_AIM OF THE EXERCISE_
Copy every line of the data in which the word "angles" occurs.

_DATA EXCERPT_
......
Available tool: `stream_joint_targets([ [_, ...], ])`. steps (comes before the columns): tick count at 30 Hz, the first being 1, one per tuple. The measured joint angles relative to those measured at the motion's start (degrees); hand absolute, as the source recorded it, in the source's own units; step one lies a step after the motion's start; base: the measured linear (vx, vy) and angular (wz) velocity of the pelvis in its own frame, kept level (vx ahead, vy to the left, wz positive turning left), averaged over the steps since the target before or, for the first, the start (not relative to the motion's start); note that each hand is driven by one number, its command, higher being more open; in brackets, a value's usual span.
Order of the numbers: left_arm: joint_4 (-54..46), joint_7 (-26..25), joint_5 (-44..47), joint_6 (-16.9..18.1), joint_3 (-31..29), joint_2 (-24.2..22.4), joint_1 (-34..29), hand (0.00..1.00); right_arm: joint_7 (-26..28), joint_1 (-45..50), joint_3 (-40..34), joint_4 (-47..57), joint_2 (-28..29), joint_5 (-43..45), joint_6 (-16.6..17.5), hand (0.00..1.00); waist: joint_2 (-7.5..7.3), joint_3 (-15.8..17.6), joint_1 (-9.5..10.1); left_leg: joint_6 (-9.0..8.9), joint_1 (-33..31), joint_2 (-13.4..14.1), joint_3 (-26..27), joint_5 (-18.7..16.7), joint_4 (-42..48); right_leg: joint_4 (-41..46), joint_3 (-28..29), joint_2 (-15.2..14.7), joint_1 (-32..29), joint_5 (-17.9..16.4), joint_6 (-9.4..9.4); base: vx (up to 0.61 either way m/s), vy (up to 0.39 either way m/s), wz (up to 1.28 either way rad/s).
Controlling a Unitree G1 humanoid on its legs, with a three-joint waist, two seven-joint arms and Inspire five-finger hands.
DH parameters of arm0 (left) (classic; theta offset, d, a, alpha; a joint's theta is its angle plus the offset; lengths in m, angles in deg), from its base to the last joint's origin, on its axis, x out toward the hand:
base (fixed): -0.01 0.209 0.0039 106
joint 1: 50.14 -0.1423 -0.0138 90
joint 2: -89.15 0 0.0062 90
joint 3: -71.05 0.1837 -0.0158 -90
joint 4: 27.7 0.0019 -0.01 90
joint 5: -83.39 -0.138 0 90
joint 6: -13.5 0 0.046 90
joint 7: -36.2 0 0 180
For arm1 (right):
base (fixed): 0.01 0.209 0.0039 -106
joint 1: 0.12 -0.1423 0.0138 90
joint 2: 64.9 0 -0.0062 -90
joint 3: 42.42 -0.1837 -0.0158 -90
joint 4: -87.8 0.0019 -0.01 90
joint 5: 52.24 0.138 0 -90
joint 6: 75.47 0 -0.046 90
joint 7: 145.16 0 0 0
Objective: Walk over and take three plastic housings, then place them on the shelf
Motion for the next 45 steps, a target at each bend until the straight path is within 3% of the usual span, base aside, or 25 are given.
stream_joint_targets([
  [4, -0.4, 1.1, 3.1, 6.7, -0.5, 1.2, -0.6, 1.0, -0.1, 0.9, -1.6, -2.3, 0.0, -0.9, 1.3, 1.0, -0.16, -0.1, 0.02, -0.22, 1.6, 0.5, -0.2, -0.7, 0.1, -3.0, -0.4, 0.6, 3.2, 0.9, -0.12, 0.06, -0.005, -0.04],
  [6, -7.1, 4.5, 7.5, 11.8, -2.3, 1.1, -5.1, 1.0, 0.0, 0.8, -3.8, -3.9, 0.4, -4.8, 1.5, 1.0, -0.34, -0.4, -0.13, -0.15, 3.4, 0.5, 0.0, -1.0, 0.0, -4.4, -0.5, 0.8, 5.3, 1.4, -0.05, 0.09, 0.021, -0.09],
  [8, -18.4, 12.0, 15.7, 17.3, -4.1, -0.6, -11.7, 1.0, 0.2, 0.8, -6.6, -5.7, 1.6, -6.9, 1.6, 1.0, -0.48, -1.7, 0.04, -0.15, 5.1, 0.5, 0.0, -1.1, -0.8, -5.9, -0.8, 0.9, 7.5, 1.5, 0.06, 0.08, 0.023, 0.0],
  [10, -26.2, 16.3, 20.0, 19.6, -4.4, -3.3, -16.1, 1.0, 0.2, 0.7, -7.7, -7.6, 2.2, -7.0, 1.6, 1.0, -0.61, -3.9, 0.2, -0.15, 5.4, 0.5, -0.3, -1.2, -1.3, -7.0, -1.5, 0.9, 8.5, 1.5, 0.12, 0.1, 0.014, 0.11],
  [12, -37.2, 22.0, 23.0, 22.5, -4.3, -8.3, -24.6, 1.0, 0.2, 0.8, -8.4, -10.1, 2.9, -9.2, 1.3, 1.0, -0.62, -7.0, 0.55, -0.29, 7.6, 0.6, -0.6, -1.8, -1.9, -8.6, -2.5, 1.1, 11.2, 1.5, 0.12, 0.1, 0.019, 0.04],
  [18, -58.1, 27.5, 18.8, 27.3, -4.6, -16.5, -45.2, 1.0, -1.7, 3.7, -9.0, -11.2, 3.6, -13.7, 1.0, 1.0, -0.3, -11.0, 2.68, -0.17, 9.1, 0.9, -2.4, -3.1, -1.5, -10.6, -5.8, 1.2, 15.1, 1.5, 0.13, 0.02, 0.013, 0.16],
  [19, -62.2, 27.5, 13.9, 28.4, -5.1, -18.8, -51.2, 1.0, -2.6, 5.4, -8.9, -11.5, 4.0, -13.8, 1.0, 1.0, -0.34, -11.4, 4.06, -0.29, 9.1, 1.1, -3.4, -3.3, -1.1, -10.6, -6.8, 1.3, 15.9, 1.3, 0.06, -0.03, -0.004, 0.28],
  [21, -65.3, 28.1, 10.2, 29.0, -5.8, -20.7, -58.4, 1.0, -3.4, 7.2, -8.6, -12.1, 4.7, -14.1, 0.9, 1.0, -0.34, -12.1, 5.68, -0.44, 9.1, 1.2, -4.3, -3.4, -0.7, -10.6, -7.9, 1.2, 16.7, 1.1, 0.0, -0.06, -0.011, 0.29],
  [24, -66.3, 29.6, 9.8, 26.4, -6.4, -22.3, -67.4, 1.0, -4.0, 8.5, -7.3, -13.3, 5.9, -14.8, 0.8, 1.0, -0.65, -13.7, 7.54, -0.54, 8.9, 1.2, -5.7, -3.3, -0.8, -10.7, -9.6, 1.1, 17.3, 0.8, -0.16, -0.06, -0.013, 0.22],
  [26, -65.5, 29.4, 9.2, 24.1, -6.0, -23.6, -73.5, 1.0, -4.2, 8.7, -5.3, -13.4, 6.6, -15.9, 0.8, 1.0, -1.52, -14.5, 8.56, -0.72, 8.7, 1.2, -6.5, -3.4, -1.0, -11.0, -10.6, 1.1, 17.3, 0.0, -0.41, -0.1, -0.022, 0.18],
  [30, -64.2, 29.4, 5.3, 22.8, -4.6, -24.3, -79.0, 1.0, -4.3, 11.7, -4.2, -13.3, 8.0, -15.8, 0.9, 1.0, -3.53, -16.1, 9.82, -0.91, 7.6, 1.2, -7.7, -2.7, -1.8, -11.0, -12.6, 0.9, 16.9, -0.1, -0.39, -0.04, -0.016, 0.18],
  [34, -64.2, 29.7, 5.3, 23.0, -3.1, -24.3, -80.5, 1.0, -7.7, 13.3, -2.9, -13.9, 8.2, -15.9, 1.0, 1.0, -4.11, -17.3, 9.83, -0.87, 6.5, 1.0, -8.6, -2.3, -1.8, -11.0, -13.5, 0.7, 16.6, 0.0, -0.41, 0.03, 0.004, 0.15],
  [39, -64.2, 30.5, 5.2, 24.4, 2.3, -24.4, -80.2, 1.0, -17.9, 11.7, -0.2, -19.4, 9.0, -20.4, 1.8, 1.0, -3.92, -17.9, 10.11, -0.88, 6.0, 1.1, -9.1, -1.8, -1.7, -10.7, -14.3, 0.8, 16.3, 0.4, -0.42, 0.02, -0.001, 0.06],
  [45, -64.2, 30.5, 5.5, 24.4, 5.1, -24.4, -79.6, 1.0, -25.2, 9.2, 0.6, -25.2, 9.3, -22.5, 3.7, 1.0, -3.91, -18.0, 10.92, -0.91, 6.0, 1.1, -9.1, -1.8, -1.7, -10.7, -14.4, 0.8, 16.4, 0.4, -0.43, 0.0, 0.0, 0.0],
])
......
_TASK OUTPUT_
Available tool: `stream_joint_targets([ [_, ...], ])`. steps (comes before the columns): tick count at 30 Hz, the first being 1, one per tuple. The measured joint angles relative to those measured at the motion's start (degrees); hand absolute, as the source recorded it, in the source's own units; step one lies a step after the motion's start; base: the measured linear (vx, vy) and angular (wz) velocity of the pelvis in its own frame, kept level (vx ahead, vy to the left, wz positive turning left), averaged over the steps since the target before or, for the first, the start (not relative to the motion's start); note that each hand is driven by one number, its command, higher being more open; in brackets, a value's usual span.
DH parameters of arm0 (left) (classic; theta offset, d, a, alpha; a joint's theta is its angle plus the offset; lengths in m, angles in deg), from its base to the last joint's origin, on its axis, x out toward the hand:

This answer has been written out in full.